Documented in h2_overall h2_overall.default h2_overall.hstats

#' Overall Interaction Strength
#' 
#' Friedman and Popescu's statistic of overall interaction strength per 
#' feature, see Details. Use `plot()` to get a barplot.
#' 
#' The logic of Friedman and Popescu (2008) is as follows: 
#' If there are no interactions involving feature \eqn{x_j}, we can decompose the 
#' (centered) prediction function \eqn{F} into the sum of the (centered) partial 
#' dependence \eqn{F_j} on \eqn{x_j} and the (centered) partial dependence 
#' \eqn{F_{\setminus j}} on all other features \eqn{\mathbf{x}_{\setminus j}}, i.e.,
#' \deqn{
#'   F(\mathbf{x}) = F_j(x_j) + F_{\setminus j}(\mathbf{x}_{\setminus j}).
#' }
#' Correspondingly, Friedman and Popescu's statistic of overall interaction 
#' strength of \eqn{x_j} is given by
#' \deqn{
#'   H_j^2 = \frac{\frac{1}{n} \sum_{i = 1}^n\big[F(\mathbf{x}_i) - 
#'   \hat F_j(x_{ij}) - \hat F_{\setminus j}(\mathbf{x}_{i\setminus j})
#'   \big]^2}{\frac{1}{n} \sum_{i = 1}^n\big[F(\mathbf{x}_i)\big]^2}
#' }
#' (check [partial_dep()] for all definitions).
#' 
#' **Remarks:**
#' 
#' 1. Partial dependence functions (and \eqn{F}) are all centered to 
#'   (possibly weighted) mean 0.
#' 2. Partial dependence functions (and \eqn{F}) are evaluated over the data distribution. 
#'   This is different to partial dependence plots, where one uses a fixed grid.
#' 3. Weighted versions follow by replacing all arithmetic means by corresponding
#'   weighted means.
#' 4. Multivariate predictions can be treated in a component-wise manner.
#' 5. Due to (typically undesired) extrapolation effects of partial dependence functions, 
#'   depending on the model, values above 1 may occur.
#' 6. \eqn{H^2_j = 0} means there are no interactions associated with \eqn{x_j}. 
#'   The higher the value, the more prediction variability comes from interactions 
#'   with \eqn{x_j}.
#' 7. Since the denominator is the same for all features, the values of the test 
#'   statistics can be compared across features.
#' 
#' @param object Object of class "hstats".
#' @param normalize Should statistics be normalized?

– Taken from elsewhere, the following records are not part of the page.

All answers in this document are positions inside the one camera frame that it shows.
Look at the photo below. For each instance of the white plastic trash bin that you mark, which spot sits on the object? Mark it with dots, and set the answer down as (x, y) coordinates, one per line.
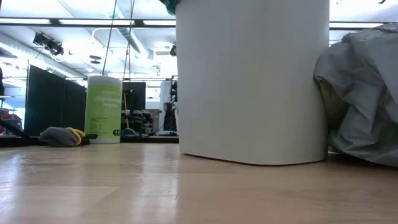
(252, 81)

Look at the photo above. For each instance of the grey plastic bin liner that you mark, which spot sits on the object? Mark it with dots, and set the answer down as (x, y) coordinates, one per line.
(363, 99)

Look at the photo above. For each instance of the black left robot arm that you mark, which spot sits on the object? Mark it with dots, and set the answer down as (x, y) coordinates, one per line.
(14, 130)

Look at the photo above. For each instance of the white pillar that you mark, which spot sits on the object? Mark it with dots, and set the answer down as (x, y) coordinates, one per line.
(164, 102)

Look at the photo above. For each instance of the green disinfecting wipes canister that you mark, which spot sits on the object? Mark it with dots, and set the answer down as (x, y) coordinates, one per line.
(104, 109)

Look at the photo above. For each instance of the black round ceiling sensor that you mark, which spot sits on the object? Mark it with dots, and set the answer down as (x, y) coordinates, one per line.
(95, 58)

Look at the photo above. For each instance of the black ceiling spotlight fixture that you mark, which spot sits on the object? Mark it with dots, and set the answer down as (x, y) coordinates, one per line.
(49, 46)

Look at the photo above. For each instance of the black hanging ceiling camera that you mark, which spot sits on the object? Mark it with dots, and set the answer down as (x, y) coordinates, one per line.
(173, 49)

Default is `TRUE`.
#' @param squared Should *squared* statistics be returned? Default is `TRUE`. 
#' @param sort Should results be sorted? Default is `TRUE`.
#'   (Multi-output is sorted by row means.)
#' @param zero Should rows with all 0 be shown? Default is `TRUE`.
#' @param ... Currently unused.
#' @returns 
#'   An object of class "hstats_matrix" containing these elements:
#'   - `M`: Matrix of statistics (one column per prediction dimension), or `NULL`.
#'   - `SE`: Matrix with standard errors of `M`, or `NULL`. 
#'     Multiply with `sqrt(m_rep)` to get *standard deviations* instead. 
#'     Currently, supported only for [perm_importance()].
#'   - `m_rep`: The number of repetitions behind standard errors `SE`, or `NULL`.
#'     Currently, supported only for [perm_importance()].
#'   - `statistic`: Name of the function that generated the statistic.
#'   - `description`: Description of the statistic.
#' @inherit hstats references
#' @seealso [hstats()], [h2()], [h2_pairwise()], [h2_threeway()]
#' @export
#' @examples
#' # MODEL 1: Linear regression
#' fit <- lm(Sepal.Length ~ . + Petal.Width:Species, data = iris)
#' s <- hstats(fit, X = iris[, -1])
#' h2_overall(s)
#' plot(h2_overall(s))
#' 
#' # MODEL 2: Multi-response linear regression
#' fit <- lm(as.matrix(iris[, 1:2]) ~ Petal.Length + Petal.Width * Species, data = iris)
#' s <- hstats(fit, X = iris[, 3:5], verbose = FALSE)
#' plot(h2_overall(s, zero = FALSE))
h2_overall <- function(object, ...) {
  UseMethod("h2_overall")
}

#' @describeIn h2_overall Default method of overall interaction strength.
#' @export
h2_overall.default <- function(object, ...) {
  stop("No default method implemented.")
}

#' @describeIn h2_overall Overall interaction strength from "hstats" object.
#' @export
h2_overall.hstats <- function(object, normalize = TRUE, squared = TRUE, 
                              sort = TRUE, zero = TRUE, ...) {
  get_hstats_matrix(
    statistic = "h2_overall",
    object = object,
    normalize = normalize, 
    squared = squared, 
    sort = sort,
    zero = zero
  )
}

# Helper function

#' Raw H2 Overall
#' 
#' Internal helper function that calculates numerator and denominator of
#' statistic in title.
#' 
#' @noRd
#' @keywords internal
#' @param x A list containing the elements "v", "K", "pred_names", 
#'   "f", "F_not_j", "F_j", "mean_f2", "eps", and "w".
#' @returns A list with the numerator and denominator statistics.
h2_overall_raw <- function(x) {
  num <- init_numerator(x, way = 1L)
  for (z in x[["v"]]) {
    num[z, ] <- with(x, wcolMeans((f - F_j[[z]] - F_not_j[[z]])^2, w = w))
  }
  num <- .zap_small(num, eps = x[["eps"]])  # Numeric precision
  
  list(num = num, denom = x[["mean_f2"]])
}